After seeing Lara bruised, battered, impaled and crushed approximately fifteen hundred times in Tomb Raider, and previously having massacred as many cyborg ninjas in Metal Gear Rising: Revengeance, my ten hours with Sly Cooper: Thieves in Time has been clean-cut recreation. Sanzaru retained the original ingredients from the previous games when they concocted Thieves in Time. They've taken a huge adventure, stirred in a generous handful of exploration, spun some charming dialogue. A classic and well-tested recipe that, in today's action-oriented climate, feels instantly fresh.
This time, the plot revolves around time travel. Someone steal valuables from Sly's relatives during different time periods, causing the contents of Sly's Family Guide, Thievius Raccoonus, to start disappearing. With the help of a time machine Sly goes on a journey through history to try and fix things.
Time travel is a perfect excuse to incorporate wildly differing environments. During the surprisingly long adventure, I visit places like feudal Japan, medieval England, a wonderfully coloured Wild West and a congenial ice age. Each era has a hub world that's free to explore with any character from Sly's gang. As in previous games, there is a lot to collect. (A situation that stressed me out, as one map I was still missing twenty-three bottles: it ended up with me focusing exclusively on story missions).

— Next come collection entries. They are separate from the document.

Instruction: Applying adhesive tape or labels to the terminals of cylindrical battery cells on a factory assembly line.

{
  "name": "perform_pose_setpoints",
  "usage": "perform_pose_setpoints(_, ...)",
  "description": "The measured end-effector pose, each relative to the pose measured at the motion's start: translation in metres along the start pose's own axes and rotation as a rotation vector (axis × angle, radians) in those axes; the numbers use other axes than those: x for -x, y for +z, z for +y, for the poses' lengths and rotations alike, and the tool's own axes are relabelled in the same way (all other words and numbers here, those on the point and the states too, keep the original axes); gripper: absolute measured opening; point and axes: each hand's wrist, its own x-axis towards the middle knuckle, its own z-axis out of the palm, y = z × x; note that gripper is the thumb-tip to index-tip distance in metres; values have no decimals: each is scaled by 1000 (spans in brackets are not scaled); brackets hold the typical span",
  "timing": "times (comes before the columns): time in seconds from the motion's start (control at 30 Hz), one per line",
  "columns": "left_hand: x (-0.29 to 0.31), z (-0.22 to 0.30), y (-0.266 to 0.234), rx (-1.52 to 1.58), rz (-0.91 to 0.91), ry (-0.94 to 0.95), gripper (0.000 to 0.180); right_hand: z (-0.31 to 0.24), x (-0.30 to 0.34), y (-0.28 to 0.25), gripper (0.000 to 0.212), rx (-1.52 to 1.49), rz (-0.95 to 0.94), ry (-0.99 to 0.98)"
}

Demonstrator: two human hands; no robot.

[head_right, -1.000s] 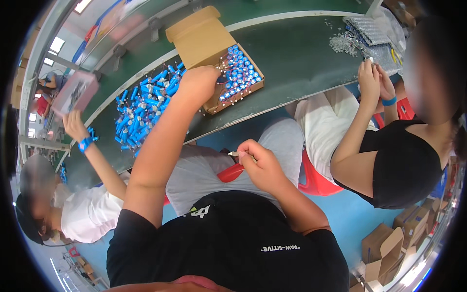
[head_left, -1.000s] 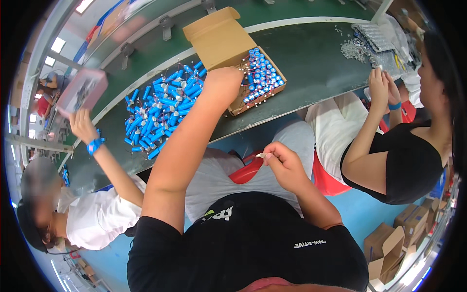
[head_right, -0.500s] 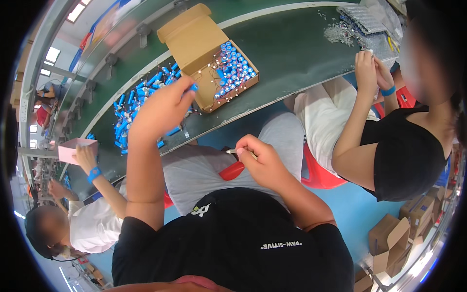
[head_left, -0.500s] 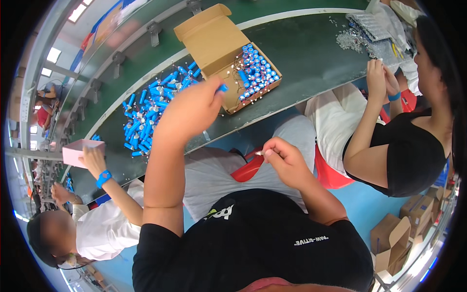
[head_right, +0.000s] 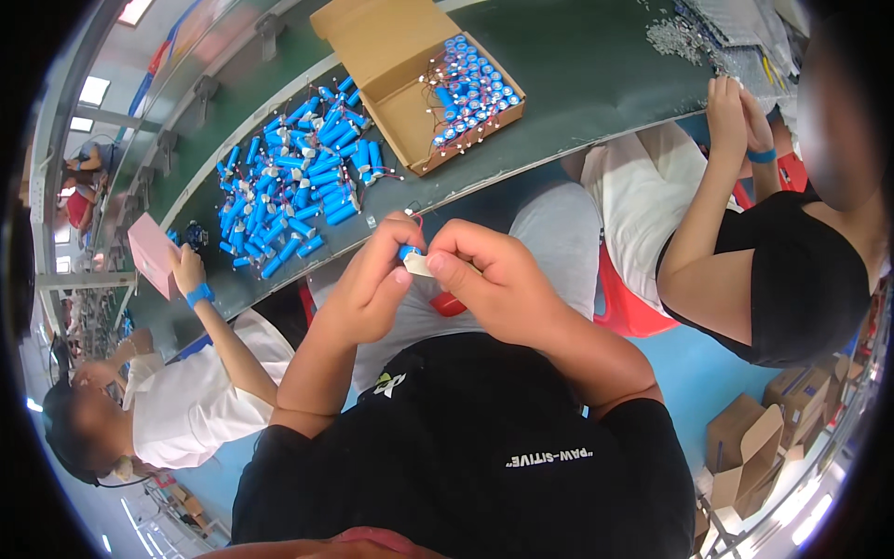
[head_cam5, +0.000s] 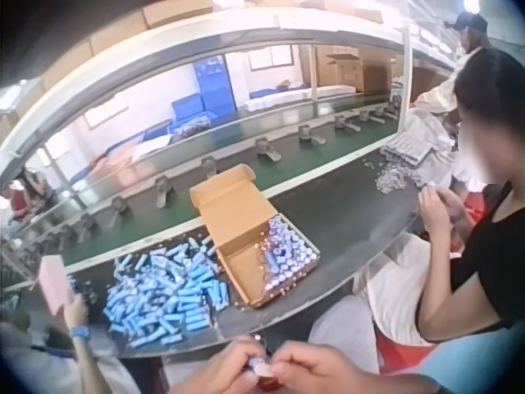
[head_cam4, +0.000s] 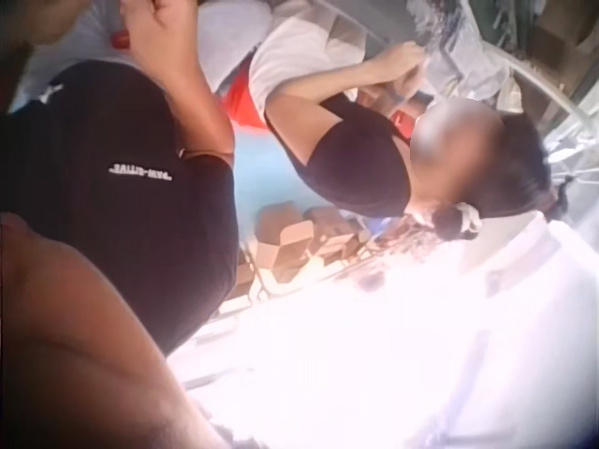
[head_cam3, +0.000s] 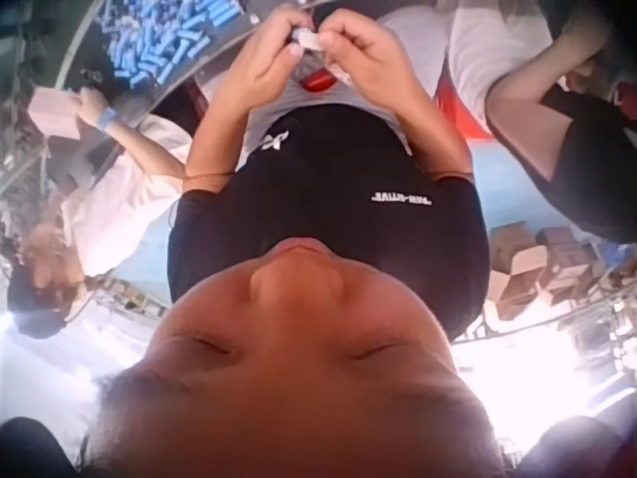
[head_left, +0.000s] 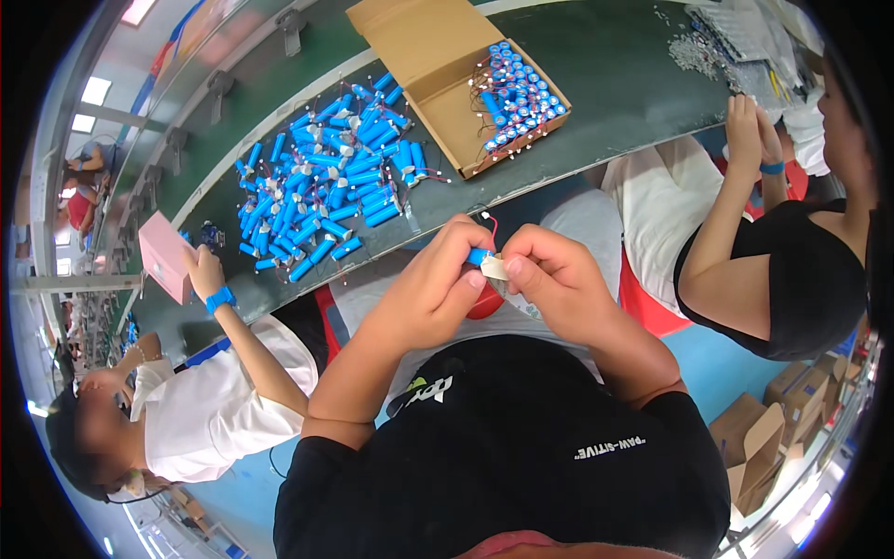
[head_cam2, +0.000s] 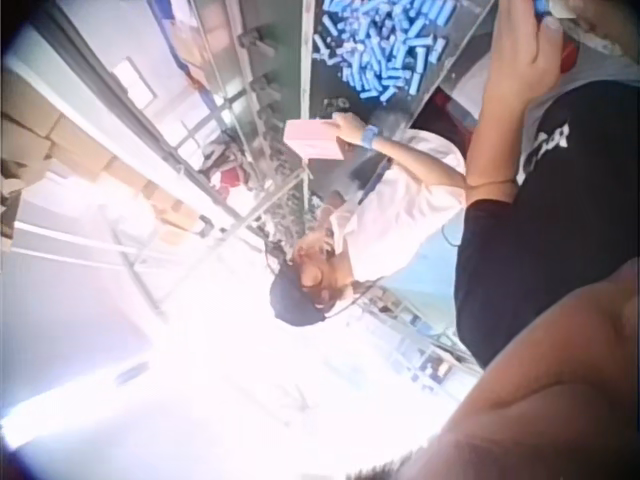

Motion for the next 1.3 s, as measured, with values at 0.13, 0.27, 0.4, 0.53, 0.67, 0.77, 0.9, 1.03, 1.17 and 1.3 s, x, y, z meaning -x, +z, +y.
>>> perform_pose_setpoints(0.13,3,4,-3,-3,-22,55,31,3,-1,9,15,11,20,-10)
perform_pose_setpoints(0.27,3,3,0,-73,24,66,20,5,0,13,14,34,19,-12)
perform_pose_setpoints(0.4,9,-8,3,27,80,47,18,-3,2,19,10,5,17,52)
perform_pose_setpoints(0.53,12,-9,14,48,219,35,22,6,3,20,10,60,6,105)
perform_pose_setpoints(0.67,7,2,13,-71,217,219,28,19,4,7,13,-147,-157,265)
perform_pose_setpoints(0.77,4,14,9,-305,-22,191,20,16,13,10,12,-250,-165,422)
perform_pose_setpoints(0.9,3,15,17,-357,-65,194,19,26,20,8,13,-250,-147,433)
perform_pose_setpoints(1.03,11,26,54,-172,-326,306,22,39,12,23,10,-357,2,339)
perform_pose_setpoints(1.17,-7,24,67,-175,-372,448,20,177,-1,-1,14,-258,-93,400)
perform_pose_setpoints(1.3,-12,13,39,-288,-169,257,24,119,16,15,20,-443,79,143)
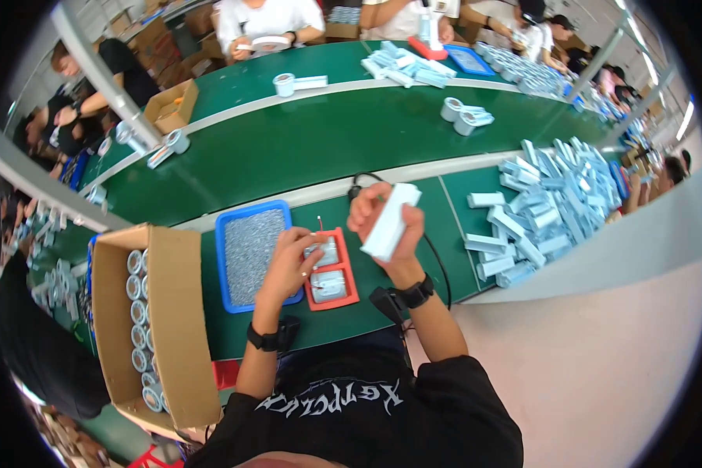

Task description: The person takes a motor from a box, places it into a jig, and fits a plastic housing over it. They then pick up a screw from a tray and use a power screwdriver to drive it into the assembly, repeating the process for a second unit.

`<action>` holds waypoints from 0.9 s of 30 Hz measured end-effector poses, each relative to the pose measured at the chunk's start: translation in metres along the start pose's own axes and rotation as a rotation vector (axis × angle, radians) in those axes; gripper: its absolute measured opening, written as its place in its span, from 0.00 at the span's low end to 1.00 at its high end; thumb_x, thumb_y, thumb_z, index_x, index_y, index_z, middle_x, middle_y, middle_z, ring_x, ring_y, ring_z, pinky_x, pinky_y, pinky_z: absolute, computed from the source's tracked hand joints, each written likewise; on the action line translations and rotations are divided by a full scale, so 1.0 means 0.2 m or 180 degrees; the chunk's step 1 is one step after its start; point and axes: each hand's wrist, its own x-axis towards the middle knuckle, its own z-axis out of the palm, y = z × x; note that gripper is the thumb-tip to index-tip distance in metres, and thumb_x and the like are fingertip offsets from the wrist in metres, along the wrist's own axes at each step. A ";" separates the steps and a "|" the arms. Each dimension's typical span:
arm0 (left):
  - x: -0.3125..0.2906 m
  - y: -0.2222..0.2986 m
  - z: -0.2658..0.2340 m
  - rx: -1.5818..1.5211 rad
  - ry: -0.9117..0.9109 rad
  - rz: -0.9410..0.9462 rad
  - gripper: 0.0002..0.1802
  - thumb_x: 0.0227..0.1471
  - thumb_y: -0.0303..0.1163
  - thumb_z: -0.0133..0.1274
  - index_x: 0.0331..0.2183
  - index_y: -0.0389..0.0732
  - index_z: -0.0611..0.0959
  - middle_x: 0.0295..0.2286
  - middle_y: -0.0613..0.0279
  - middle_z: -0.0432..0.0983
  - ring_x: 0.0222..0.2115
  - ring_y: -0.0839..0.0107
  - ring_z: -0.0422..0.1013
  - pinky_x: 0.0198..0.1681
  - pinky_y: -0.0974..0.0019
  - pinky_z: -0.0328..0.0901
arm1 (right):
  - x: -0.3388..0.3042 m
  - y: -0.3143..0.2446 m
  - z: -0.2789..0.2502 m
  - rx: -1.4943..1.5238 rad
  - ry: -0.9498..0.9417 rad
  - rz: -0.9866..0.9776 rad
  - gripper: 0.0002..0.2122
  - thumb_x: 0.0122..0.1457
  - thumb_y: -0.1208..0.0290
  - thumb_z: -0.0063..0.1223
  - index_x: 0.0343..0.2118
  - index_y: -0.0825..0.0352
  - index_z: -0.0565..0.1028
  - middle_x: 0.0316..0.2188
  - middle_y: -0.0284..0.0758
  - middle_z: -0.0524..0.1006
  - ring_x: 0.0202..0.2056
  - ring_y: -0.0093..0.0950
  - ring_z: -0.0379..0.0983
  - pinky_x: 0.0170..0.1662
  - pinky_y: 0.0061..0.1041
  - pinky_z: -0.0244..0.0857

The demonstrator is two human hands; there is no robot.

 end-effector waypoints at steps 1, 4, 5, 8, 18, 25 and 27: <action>0.00 0.00 0.01 -0.0018 0.0049 0.0100 0.14 0.48 0.28 0.57 0.40 0.37 0.80 0.35 0.55 0.71 0.38 0.58 0.66 0.44 0.60 0.63 | 0.00 0.01 -0.03 0.0298 0.0316 0.0043 0.21 0.50 0.61 0.59 0.43 0.66 0.66 0.25 0.30 0.66 0.21 0.19 0.63 0.21 0.18 0.59; 0.01 0.02 0.02 -0.0059 0.0158 0.0254 0.11 0.50 0.26 0.55 0.38 0.37 0.81 0.32 0.56 0.71 0.32 0.62 0.67 0.40 0.62 0.64 | 0.03 -0.04 -0.12 -0.0595 0.0191 0.0652 0.22 0.50 0.61 0.59 0.43 0.66 0.66 0.28 0.32 0.68 0.24 0.22 0.66 0.24 0.20 0.63; 0.01 0.03 0.01 -0.0322 0.0043 0.0018 0.10 0.51 0.26 0.54 0.37 0.37 0.81 0.31 0.57 0.72 0.31 0.65 0.67 0.38 0.64 0.65 | 0.03 -0.05 -0.14 -0.1039 0.0134 0.0969 0.22 0.49 0.61 0.60 0.43 0.66 0.66 0.29 0.33 0.69 0.26 0.23 0.67 0.26 0.21 0.65; 0.03 0.04 -0.02 -0.0871 -0.0203 -0.0527 0.08 0.53 0.25 0.52 0.37 0.37 0.81 0.29 0.59 0.73 0.28 0.71 0.68 0.35 0.68 0.65 | 0.03 -0.09 -0.17 -0.1291 -0.0029 0.0858 0.23 0.49 0.61 0.59 0.44 0.67 0.65 0.34 0.35 0.70 0.31 0.26 0.70 0.34 0.25 0.68; 0.01 -0.02 0.00 -0.2402 -0.0096 -0.0673 0.14 0.60 0.25 0.41 0.42 0.30 0.79 0.33 0.60 0.77 0.30 0.77 0.70 0.37 0.72 0.67 | 0.11 -0.03 -0.11 -0.0228 0.0071 -0.0066 0.24 0.53 0.68 0.52 0.52 0.69 0.61 0.50 0.42 0.69 0.52 0.38 0.67 0.57 0.37 0.60; 0.00 -0.03 0.00 -0.2548 -0.0145 -0.0884 0.14 0.61 0.26 0.43 0.42 0.31 0.79 0.34 0.61 0.77 0.30 0.78 0.70 0.37 0.73 0.67 | 0.07 0.01 -0.12 -0.0377 0.0291 0.0171 0.22 0.59 0.71 0.44 0.55 0.71 0.59 0.49 0.43 0.69 0.54 0.37 0.66 0.58 0.36 0.59; 0.00 -0.02 0.01 -0.2461 -0.0158 -0.0801 0.13 0.60 0.27 0.43 0.42 0.31 0.79 0.34 0.62 0.77 0.30 0.78 0.69 0.36 0.73 0.66 | 0.05 0.02 -0.10 -0.1298 0.0288 0.0124 0.22 0.61 0.70 0.43 0.56 0.71 0.58 0.49 0.43 0.69 0.54 0.37 0.67 0.58 0.36 0.59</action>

In every era, we encounter a new relative of Sly. In Japan, we have Rioichi, ninja and original creator of sushi. In the Wild West, we meet Tennessee; sharp-shooting "outlaw" who is wanted by the Sheriff. All Sly's relatives are playable and possess their own special abilities. You will have time to play as nine different characters, which adds a lot of variety in the game. But personally I would have liked to put more focus on Sly. Dig into the game and he starts to feel like a supporting actor himself, and the experience a little fragmented.
The single most annoying factor in the game is the loading times. I've stared at loading screens before and it does not usually bother me, but it's been a long time since I have had to wait so long, and so frequently. We're dangerously close to the "can I make a sandwich?" clock watching on display here.
Getting back into the game quietens the curses though. The dialogue is strong and entertaining enough to pull a smile back onto the face. The voice actors do a superb job of delivering their bickering observations in each and every line of dialogue.
With Sly Cooper: Thieves in Time Sanzaru Games proves that they are fully capable of taking a firm grip of the franchise from its creator. It plays much like a Best Of collection, and that's an agreeable design choice. This is a varied, beautifully coloured adventure that feels refreshingly old school - and it's even being sold at a discounted price (£29.99). If you, like me, are after a game that's a little more comfortable with the lighter side of life, then don't hesitate in picking this up.